Restate word for word every line from the top of the data below down through the line that holds "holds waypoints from".

§ EXERCISE DATA:
▬▬▬

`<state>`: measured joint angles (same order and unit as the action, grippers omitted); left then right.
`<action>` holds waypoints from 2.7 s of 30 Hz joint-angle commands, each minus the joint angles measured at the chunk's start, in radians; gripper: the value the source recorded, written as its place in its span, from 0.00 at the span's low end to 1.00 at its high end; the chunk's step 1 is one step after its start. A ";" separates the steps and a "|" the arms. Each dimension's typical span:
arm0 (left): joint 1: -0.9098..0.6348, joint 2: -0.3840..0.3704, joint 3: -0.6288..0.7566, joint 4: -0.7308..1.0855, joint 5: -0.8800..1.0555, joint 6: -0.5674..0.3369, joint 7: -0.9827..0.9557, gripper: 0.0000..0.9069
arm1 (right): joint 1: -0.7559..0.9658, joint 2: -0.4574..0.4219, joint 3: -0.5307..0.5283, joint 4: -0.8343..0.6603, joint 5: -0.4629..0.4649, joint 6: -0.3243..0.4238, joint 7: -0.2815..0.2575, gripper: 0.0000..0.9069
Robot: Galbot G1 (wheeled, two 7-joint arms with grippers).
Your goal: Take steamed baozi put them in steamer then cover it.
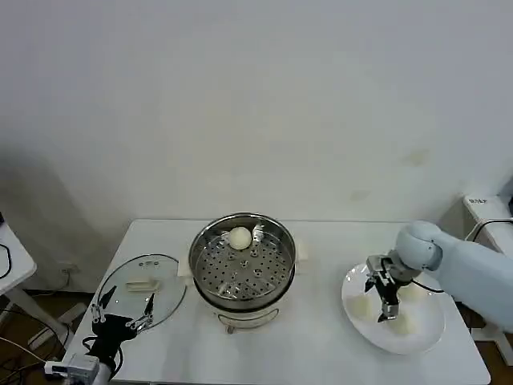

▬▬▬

§ TASK RESPONSE:
`<state>`: measured joint angles (same order and unit as the action, grippers omitted); left then right.
`<action>` holds waypoints from 2.7 s of 30 Hz joint-angle commands, each minus the joint angles measured at the chunk's start, in radians; gripper: the value the source recorded, written as its place in its span, from 0.00 at the span's low end to 1.00 at its high end; the chunk's step 1 is one step after its start. A ";" separates the steps and a "|" the arms. Each dimension's typical span:

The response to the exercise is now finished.